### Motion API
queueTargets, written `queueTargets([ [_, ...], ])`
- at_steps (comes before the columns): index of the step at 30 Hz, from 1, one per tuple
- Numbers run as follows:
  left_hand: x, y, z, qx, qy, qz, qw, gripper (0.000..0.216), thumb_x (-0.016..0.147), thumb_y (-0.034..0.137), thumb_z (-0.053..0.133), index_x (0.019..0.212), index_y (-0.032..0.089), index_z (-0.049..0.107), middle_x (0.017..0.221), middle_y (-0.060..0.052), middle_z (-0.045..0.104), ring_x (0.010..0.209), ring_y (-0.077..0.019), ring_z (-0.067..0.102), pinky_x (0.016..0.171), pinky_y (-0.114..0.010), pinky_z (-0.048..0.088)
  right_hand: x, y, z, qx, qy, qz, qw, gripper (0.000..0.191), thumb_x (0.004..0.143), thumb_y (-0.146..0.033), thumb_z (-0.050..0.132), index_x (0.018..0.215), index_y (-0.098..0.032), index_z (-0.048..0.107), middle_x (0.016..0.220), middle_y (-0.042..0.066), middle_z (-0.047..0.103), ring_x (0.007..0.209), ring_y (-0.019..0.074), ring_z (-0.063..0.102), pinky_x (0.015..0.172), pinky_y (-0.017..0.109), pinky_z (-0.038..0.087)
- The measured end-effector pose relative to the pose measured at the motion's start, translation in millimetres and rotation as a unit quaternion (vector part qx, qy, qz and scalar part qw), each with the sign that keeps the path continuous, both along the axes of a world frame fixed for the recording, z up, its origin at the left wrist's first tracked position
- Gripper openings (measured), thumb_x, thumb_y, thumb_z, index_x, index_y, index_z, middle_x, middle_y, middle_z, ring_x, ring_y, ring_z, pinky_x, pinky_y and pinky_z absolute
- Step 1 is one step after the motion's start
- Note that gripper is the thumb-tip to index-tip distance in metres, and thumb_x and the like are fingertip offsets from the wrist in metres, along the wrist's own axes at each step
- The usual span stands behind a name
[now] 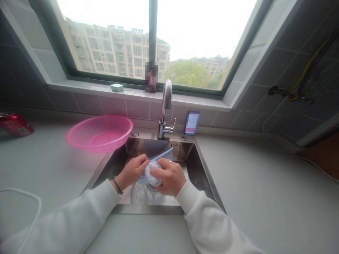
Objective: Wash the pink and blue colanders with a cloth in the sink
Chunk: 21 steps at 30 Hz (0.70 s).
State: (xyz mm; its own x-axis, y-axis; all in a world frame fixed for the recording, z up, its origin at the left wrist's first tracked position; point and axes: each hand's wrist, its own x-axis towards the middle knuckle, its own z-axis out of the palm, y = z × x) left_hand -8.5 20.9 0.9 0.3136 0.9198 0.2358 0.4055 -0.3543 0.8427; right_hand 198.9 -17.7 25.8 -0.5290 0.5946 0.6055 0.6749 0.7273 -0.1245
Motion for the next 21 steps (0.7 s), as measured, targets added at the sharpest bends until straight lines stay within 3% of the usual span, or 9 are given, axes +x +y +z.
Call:
queueTargets([
  [3, -2, 0, 0.4, -0.019, -0.016, -0.015, 1.0, 0.036, 0.09, 0.051, 0.047, 0.069, 0.022, 0.047, 0.06, 0.002, 0.058, 0.057, -0.0161, 0.053, 0.057, -0.027, 0.033, 5, 5, -1.5, -0.016, 0.055, -0.018, 0.998, 0.025, 0.072, -0.026, 0.07, 0.097, -0.026, 0.077, 0.102, 0.006, 0.071, 0.081, 0.0193, 0.07, 0.072, 0.028, 0.057],
  [8, 1, 1, -1.4, -0.081, -0.091, -0.004, 0.993, 0.04, 0.086, 0.058, 0.053, 0.069, 0.022, 0.047, 0.057, 0.003, 0.057, 0.053, -0.0158, 0.054, 0.052, -0.025, 0.036, 43, 33, -3.9, -0.037, 0.117, -0.202, 0.972, 0.029, 0.072, -0.019, 0.065, 0.098, -0.026, 0.077, 0.104, 0.007, 0.071, 0.088, 0.0237, 0.072, 0.079, 0.034, 0.059],
  [12, 2, 1, -2.5, -0.114, -0.156, 0.0, 0.981, 0.042, 0.081, 0.06, 0.062, 0.071, 0.02, 0.052, 0.058, 0.003, 0.057, 0.053, -0.0151, 0.054, 0.052, -0.025, 0.037, 54, 38, -3.2, -0.028, 0.114, -0.265, 0.957, 0.028, 0.073, -0.02, 0.064, 0.098, -0.024, 0.077, 0.104, 0.008, 0.071, 0.089, 0.026, 0.071, 0.078, 0.036, 0.059],
  [16, 0, 2, 0.5, -0.175, -0.196, -0.073, 0.962, 0.042, 0.079, 0.055, 0.067, 0.091, 0.014, 0.068, 0.075, -0.003, 0.067, 0.066, -0.0169, 0.059, 0.061, -0.027, 0.044, 47, 31, -1.3, -0.005, 0.097, -0.238, 0.966, 0.027, 0.074, -0.022, 0.067, 0.098, -0.025, 0.077, 0.105, 0.007, 0.071, 0.089, 0.0244, 0.071, 0.076, 0.033, 0.058],
  [18, 0, 3, 0.7, -0.204, -0.196, -0.113, 0.953, 0.042, 0.078, 0.05, 0.068, 0.098, 0.013, 0.071, 0.081, -0.004, 0.069, 0.07, -0.0172, 0.06, 0.066, -0.028, 0.044, 39, 25, -0.1, 0.006, 0.083, -0.195, 0.977, 0.025, 0.075, -0.023, 0.067, 0.098, -0.026, 0.078, 0.103, 0.007, 0.071, 0.085, 0.0226, 0.071, 0.073, 0.031, 0.057],
  [21, 1, 2, -2.9, -0.211, -0.182, -0.117, 0.953, 0.031, 0.077, 0.041, 0.067, 0.092, 0.014, 0.069, 0.078, -0.002, 0.066, 0.071, -0.0163, 0.057, 0.067, -0.027, 0.043, 22, 13, 1.3, 0.025, 0.067, -0.098, 0.993, 0.023, 0.076, -0.024, 0.068, 0.097, -0.025, 0.077, 0.102, 0.007, 0.071, 0.083, 0.021, 0.071, 0.071, 0.029, 0.056],
])
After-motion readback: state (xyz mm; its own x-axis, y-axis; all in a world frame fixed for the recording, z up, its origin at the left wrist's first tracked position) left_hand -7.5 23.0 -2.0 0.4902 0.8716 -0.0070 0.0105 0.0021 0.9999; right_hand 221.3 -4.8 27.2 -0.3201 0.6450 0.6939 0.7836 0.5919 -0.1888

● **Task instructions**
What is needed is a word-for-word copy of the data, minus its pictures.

● **Solution**
### Motion API
queueTargets, written `queueTargets([ [_, ...], ])`
- at_steps (comes before the columns): index of the step at 30 Hz, from 1, one per tuple
- Numbers run as follows:
  left_hand: x, y, z, qx, qy, qz, qw, gripper (0.000..0.216), thumb_x (-0.016..0.147), thumb_y (-0.034..0.137), thumb_z (-0.053..0.133), index_x (0.019..0.212), index_y (-0.032..0.089), index_z (-0.049..0.107), middle_x (0.017..0.221), middle_y (-0.060..0.052), middle_z (-0.045..0.104), ring_x (0.010..0.209), ring_y (-0.077..0.019), ring_z (-0.067..0.102), pinky_x (0.016..0.171), pinky_y (-0.114..0.010), pinky_z (-0.048..0.088)
  right_hand: x, y, z, qx, qy, qz, qw, gripper (0.000..0.191), thumb_x (0.004..0.143), thumb_y (-0.146..0.033), thumb_z (-0.050..0.132), index_x (0.018..0.215), index_y (-0.098..0.032), index_z (-0.048..0.107), middle_x (0.016..0.220), middle_y (-0.042..0.066), middle_z (-0.047..0.103), ring_x (0.007..0.209), ring_y (-0.019..0.074), ring_z (-0.063..0.102), pinky_x (0.015..0.172), pinky_y (-0.017..0.109), pinky_z (-0.038..0.087)
- The measured end-effector pose relative to the pose measured at the motion's start, translation in millimetres and rotation as a unit quaternion (vector part qx, qy, qz and scalar part qw), each with the sign that keeps the path continuous, both along the axes of a world frame fixed for the recording, z up, its origin at the left wrist's first tracked position
- Gripper openings (measured), thumb_x, thumb_y, thumb_z, index_x, index_y, index_z, middle_x, middle_y, middle_z, ring_x, ring_y, ring_z, pinky_x, pinky_y and pinky_z absolute
- Step 1 is one step after the motion's start
- Note that gripper is the thumb-tip to index-tip distance in metres, and thumb_x and the like are fingertip offsets from the wrist in metres, along the wrist's own axes at each step
- The usual span stands behind a name
[now] 
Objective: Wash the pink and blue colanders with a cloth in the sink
Chunk: 21 steps at 30 Hz (0.70 s).
State: (xyz mm; its own x-axis, y-axis; all in a world frame fixed for the recording, z up, its origin at the left wrist's first tracked position; point and axes: each hand's wrist, its own x-axis towards the middle knuckle, its own z-axis out of the palm, y = z × x) left_hand -8.5 20.9 0.9 0.3136 0.9198 0.2358 0.4055 -0.3543 0.8427; right_hand 198.9 -17.7 25.8 -0.5290 0.5946 0.6055 0.6749 0.7273 -0.1245
Motion for the next 21 steps (0.7 s), as measured, targets added at the sharpest bends until straight lines stay within 3% of the usual span, or 9 are given, axes +x +y +z.
Call:
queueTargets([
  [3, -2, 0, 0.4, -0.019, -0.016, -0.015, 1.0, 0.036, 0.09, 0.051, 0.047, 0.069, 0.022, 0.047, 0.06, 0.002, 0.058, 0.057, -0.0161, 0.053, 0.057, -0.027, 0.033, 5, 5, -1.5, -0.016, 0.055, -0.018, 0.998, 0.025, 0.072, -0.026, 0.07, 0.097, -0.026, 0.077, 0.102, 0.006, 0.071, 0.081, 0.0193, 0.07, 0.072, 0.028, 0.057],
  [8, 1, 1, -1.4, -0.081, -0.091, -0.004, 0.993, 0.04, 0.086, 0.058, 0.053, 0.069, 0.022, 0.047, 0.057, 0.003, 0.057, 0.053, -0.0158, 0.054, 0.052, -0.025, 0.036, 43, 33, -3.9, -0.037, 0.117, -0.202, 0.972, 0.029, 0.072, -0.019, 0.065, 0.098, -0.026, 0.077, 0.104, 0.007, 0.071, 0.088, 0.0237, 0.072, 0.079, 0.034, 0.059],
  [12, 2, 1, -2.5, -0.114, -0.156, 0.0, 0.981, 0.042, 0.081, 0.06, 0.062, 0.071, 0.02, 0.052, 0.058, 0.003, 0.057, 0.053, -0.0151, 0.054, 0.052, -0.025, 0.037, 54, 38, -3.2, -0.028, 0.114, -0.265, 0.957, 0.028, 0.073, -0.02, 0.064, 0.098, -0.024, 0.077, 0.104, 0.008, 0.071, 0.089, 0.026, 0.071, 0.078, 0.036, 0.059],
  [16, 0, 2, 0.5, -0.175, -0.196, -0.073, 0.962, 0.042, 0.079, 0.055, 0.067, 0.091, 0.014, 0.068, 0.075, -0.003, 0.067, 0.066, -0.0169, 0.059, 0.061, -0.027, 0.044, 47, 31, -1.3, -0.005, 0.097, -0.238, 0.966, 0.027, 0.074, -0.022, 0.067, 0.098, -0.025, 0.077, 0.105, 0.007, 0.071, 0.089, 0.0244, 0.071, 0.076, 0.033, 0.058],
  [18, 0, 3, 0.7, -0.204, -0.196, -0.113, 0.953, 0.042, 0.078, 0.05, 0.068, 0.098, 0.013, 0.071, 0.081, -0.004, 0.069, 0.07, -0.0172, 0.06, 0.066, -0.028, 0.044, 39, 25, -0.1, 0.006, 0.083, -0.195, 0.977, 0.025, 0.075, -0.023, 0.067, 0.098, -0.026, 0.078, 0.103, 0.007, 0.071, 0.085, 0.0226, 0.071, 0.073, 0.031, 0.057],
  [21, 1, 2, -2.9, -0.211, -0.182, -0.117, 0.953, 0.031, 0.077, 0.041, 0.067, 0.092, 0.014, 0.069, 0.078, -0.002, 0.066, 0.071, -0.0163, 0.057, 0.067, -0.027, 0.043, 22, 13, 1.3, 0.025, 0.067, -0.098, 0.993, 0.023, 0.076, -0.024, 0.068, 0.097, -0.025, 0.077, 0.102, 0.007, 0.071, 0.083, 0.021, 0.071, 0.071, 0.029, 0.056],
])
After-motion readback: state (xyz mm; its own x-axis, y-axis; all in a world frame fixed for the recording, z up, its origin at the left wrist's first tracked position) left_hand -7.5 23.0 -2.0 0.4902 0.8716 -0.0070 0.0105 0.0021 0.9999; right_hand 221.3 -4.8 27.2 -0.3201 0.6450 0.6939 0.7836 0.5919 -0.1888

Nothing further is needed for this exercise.